Vicki Darger is married to Joe Darger, who is also married to Alina Darger and Val Darger. They and their 20+ children live in suburban Salt Lake City.
Many people's reaction to plural marriage could be summed up in one word: yuck. They assume the men are perverted or have a huge ego or are overly sexual. Quite the contrary: If a man has any of those characteristics, his plural relationships are not likely to last. I certainly wouldn't stay with Joe if he had any of those traits. I'm not here to be a toy for a man, nor are my sister wives. Most men don't enter this lifestyle so they can have more sex; rather, they have a sincere sense of a higher purpose. I'd rather share Joe than have a hundred men of lesser quality to myself. I consider Joe to be a monogamist. He is faithful to me, and faithful to the people I expect him to be faithful to.
I've learned during my darkest times just what a gift this lifestyle can be. After a five-year break between pregnancies, I had trouble conceiving my seventh child, and then had a miscarriage. I feared my childbearing days were over, but I finally got pregnant again.

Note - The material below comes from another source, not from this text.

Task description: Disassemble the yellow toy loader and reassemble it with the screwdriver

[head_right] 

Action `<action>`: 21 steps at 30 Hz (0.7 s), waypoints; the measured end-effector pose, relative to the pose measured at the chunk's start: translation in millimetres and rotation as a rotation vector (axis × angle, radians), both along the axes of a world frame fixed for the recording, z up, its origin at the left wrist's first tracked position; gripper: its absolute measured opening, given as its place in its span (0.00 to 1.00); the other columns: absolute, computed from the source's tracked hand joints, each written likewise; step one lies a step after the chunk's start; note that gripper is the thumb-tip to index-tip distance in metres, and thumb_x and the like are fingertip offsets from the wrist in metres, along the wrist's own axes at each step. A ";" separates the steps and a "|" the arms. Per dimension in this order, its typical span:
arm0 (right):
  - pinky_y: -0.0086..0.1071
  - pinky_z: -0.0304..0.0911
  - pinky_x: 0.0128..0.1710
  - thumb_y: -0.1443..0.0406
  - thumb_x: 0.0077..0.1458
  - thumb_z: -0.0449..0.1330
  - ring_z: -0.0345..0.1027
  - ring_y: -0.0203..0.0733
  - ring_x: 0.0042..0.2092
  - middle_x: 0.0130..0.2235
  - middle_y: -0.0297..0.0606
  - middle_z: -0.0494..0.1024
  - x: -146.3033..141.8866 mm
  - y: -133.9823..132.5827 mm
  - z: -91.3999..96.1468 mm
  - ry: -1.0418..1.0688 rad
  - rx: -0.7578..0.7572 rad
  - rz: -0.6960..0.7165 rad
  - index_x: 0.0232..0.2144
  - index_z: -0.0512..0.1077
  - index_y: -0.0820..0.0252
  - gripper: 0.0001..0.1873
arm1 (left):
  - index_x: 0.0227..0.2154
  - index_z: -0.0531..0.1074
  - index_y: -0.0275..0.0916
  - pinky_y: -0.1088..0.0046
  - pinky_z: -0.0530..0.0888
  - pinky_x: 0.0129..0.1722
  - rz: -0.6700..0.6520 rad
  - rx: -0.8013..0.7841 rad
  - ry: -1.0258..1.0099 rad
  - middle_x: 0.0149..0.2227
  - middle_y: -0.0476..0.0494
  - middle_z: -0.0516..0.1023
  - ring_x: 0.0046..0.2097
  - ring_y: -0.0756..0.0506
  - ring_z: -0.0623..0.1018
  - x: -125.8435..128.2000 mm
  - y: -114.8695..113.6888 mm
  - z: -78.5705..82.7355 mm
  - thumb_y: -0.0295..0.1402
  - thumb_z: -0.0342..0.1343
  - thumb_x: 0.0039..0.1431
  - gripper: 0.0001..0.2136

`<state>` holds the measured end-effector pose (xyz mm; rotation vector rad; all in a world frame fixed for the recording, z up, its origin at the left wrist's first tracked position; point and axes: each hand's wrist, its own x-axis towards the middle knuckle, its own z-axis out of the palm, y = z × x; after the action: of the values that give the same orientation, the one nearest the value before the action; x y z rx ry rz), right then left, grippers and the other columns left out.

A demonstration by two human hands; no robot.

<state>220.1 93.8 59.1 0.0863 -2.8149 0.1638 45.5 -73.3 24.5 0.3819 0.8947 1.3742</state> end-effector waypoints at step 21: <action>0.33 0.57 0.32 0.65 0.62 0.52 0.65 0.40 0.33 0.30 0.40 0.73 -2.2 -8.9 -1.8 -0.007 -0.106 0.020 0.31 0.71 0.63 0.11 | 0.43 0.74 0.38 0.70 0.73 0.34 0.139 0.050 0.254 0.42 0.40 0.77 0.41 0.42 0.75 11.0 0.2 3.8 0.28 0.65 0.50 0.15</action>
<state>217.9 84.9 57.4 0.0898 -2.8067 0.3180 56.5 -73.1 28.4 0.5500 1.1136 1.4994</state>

I was extremely excited at the prospect of once more being a mother to a newborn. My relationship with Joe was at an all-time high, and my interactions with Alina and Val flowed easily. My life seemed perfect.
But something felt off right from the start of this pregnancy. My morning sickness, severe from the outset, never let up. I also was plagued by constant headaches and exhaustion. A sweltering heat wave that summer made me feel miserable. I couldn't sleep at night because I was too hot; as a result, I was too tired to get up early enough to exercise, which always made me feel better during my pregnancies. The final link in that chain of consequences was that I gained weight. And it was all Joe's fault! Joe couldn't win no matter how hard he tried to meet my emotional or physical needs.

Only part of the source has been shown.